Every line between the top of the data below and the line with "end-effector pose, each", both ends included, must be retyped exactly.
──────── Supplied information
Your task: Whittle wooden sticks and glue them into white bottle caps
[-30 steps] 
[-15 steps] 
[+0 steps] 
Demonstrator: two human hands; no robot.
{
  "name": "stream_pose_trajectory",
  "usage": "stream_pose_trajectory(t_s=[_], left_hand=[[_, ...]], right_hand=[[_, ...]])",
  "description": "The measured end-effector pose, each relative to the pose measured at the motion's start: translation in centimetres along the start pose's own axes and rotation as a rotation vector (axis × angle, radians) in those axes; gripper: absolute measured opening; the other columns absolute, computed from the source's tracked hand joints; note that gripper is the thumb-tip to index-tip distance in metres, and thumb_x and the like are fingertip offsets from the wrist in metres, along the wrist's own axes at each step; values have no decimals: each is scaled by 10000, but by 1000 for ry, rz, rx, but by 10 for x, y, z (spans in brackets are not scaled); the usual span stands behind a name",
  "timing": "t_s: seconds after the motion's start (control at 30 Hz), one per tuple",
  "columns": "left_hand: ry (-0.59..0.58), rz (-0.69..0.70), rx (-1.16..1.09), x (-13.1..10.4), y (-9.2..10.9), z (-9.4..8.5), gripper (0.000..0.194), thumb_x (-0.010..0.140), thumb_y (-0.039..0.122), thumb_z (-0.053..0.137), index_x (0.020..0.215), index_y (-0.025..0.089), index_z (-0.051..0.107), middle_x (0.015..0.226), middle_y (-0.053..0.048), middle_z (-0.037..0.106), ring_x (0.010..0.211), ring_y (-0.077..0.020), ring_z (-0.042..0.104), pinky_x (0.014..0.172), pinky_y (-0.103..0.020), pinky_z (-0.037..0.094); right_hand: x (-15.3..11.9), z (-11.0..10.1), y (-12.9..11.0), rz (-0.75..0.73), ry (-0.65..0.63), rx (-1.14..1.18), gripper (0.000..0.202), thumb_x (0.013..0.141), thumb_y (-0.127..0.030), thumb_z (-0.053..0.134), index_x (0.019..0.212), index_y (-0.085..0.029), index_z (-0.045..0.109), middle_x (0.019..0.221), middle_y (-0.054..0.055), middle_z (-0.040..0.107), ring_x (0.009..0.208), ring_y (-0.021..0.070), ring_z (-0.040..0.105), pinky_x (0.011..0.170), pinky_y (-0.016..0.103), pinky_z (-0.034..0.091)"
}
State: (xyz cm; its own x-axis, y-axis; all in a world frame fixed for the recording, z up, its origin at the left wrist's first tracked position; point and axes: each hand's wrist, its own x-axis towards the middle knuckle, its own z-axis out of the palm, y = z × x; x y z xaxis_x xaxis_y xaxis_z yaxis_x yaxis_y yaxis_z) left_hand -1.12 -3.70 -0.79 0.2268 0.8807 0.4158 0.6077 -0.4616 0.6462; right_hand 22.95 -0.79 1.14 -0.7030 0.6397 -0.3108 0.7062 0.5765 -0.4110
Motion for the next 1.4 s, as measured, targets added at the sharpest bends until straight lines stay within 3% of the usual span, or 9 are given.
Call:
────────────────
**Solution to the exercise:**
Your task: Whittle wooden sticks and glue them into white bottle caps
[-30 steps] 
[-15 steps] 
[+0 steps] 
Demonstrator: two human hands; no robot.
{
  "name": "stream_pose_trajectory",
  "usage": "stream_pose_trajectory(t_s=[_], left_hand=[[_, ...]], right_hand=[[_, ...]])",
  "description": "The measured end-effector pose, each relative to the pose measured at the motion's start: translation in centimetres along the start pose's own axes and rotation as a rotation vector (axis × angle, radians) in those axes; gripper: absolute measured opening; the other columns absolute, computed from the source's tracked hand joints; note that gripper is the thumb-tip to index-tip distance in metres, and thumb_x and the like are fingertip offsets from the wrist in metres, along the wrist's own axes at each step; values have no decimals: each is scaled by 10000, but by 1000 for ry, rz, rx, but by 10 for x, y, z (spans in brackets are not scaled); the usual span stands behind a name",

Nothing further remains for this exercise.